MAHE urges you to delay the approval of the Brain Fuse agreement until the next LCC-Board meeting so we can ascertain what the Math department and the tutors think is the best path to take here for our students—we are unconvinced it is Brain Fuse.

Thank-you for your consideration.



Our team met today to work on a comprehensive proposal package.  Although we got through the language pieces, we are still working on salary.  We plan to meet again Friday to finish and will forward the package counter to management then.

We are seeking creative ways to structure our pay requests. Management still clearly wants the 52 week  positions, and our team remains convinced there are other and better ways to meet staffing needs.
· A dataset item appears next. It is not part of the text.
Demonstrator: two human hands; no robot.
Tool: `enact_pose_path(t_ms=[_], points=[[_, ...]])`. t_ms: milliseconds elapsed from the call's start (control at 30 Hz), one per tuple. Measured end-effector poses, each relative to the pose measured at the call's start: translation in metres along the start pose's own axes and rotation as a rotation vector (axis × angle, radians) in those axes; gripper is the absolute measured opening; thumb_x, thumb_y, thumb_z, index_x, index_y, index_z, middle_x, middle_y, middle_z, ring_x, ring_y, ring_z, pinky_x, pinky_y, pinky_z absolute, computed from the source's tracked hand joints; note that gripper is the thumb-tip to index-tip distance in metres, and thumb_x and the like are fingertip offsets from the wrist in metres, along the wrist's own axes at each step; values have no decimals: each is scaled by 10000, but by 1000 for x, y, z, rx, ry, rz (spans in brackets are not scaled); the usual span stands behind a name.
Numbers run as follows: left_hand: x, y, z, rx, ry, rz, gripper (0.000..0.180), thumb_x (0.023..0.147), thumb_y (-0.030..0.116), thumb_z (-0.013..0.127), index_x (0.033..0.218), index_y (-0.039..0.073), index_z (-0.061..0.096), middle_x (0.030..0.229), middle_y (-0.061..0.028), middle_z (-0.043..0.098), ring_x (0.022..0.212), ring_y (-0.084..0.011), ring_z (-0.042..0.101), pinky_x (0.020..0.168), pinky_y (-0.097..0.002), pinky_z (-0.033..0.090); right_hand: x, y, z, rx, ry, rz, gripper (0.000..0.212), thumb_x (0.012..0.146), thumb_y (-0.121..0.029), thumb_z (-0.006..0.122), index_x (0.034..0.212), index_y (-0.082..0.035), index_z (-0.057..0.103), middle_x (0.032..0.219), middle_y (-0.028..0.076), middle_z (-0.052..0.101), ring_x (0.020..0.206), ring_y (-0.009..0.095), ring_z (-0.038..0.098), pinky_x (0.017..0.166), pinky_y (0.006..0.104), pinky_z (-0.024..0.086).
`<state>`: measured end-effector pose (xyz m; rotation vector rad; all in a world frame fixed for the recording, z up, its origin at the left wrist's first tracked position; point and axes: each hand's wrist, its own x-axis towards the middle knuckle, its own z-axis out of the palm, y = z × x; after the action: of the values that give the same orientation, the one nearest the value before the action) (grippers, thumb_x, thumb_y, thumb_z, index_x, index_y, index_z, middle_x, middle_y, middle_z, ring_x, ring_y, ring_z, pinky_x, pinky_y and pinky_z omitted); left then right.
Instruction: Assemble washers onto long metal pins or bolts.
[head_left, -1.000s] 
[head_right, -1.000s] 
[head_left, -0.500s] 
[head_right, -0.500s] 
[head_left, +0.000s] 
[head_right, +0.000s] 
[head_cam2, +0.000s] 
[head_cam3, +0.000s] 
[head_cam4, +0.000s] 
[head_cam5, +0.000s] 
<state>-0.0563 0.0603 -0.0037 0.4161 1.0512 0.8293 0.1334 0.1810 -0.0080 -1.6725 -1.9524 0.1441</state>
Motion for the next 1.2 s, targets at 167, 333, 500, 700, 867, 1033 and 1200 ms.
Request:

As always, Thanks for your support. We will update you as soon as possible about bargaining developments.



Make Four for MAHE

The BAC committee has proposed that we ask all members to make four conscious choices for MAHE as we move through the up-coming month of November.  If you would like to write a letter supporting Alex or any other Board of Trustee Candidates—your deadline for the Lansing State Journal would be 5:00 PM today—Oct. 31, 2016. Other actions might include encouraging neighbors and friends to vote in this up-coming election—remember we are electing the people we work for (as we elect LCC Board members) and people who will impact our lives as workers and citizens.

As an example of Make Four for MAHE, I just finished my four—a conversation at Gibson’s with a colleague, a conversation with a friend at Kroger on Sunday about who MAHE is endorsing for board, info about bargaining with a faculty member in a parking lot Friday afternoon, and info about the letter deadline to another faculty member on Saturday.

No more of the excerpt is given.